The dogs came from Second Chance Animal Shelter in East Brookfield as part of a new program with the Worcester County sheriff’s office, in which low-risk offenders in the work-release program help train rescue dogs until they are ready for adoption.
At the same time, the dogs have boosted morale among inmates, many of whom are nearing the end of their sentences, and reacquainted them with the daily responsibilities of civilian life.
“They put a smile on everyone’s face,” said Matthew Witaszek, who shares a cinder-block room with Maldonado and the rescue dogs. “The responsibility — it changes people. It’s good for this place.”
Witaszek, who has been behind bars for four years for breaking and entering, said his drug addiction sent his life into a downward spiral. Now 31, he is looking ahead to the next chapter — a halfway house, a job, a new start.
The dogs have brightened his days, he said, and given the inmates a new purpose.
“It helps me focus,” he said of training the dogs. “And not just on me.”
Bobby, an inmate at the Worcester County Jail & House of Correction, shared space on his bunk with Gabe, a shelter dog.
Lew Evangelidis, the Worcester County sheriff, said the dogs quickly lifted inmates’ spirits and created a more upbeat atmosphere. While the dogs sleep in one room, they spend time with other inmates in common areas and often join them while watching television.
“Everyone can feel it,” he said. “Every correctional facility should have a program like this.”
A 2012 report from the state Department of Correction found that the evidence of canine training programs in correctional facilities had not been explored but that anecdotal reports were “overwhelmingly positive.”
According to the report, a medium-security prison in Oklahoma paired inmates with dogs and found that the program decreased depression and aggressive behavior.
As for the dogs, trainers “simply cannot dedicate the same amount of time to daily training as the inmates do,” the report found.
Evangelidis said he hopes the dogs will help prepare inmates at the Worcester jail for the routine demands of life after prison, easing what is often a difficult transition. He hopes to expand the program and determine its effectiveness by tracking recidivism rates among those who have helped care for the dogs.
Hilary Malloy, who oversees the program, said the dogs have brought out the best in the inmates. Everybody pets them when they pass, and even the “gangster wannabes” talk to them in a puppy-dog voice, she said.
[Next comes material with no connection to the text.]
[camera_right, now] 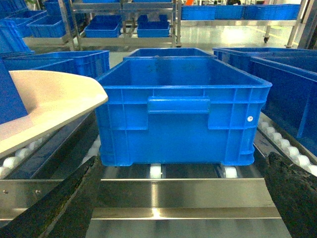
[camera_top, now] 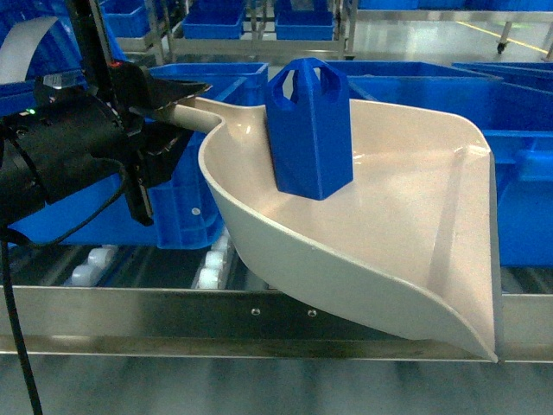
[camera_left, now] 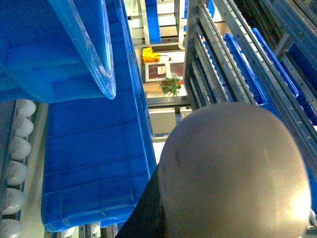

Gabe bonded with Luis Maldonado.
The dogs, meanwhile, have thrived with so much attention. Both arrived at the jail with substantial behavioral problems, especially Gabe, the puppy, who was probably taken from his litter too early.
But with advice from shelter workers, the inmates have trained the dogs to behave.
“They’ve done a super job,” said trainer Joe Blancato. “I’ve seen incredible improvement.”
The dogs will probably be ready for adoption much sooner than if they had stayed at the kennel, workers said, clearing out spots for more dogs.
“It’s going to help us help more,” said Lindsay Doray, the shelter’s development manager.
Maldonado said Gabe was a “little hyper at first,” but has calmed down as he’s gotten more familiar with his surroundings.
“He’s a smart dog,” Maldonado said, smiling down at him. “He picked things up fast.”
Watching as the two dogs played, an inmate who gave only his first name, Bob, said taking care of the animals has been a lot of work, but it’s been worth it.
“It’s 24 hours a day with them, a lot of responsibility,” he said. “But you play with them and it cheers you right up.”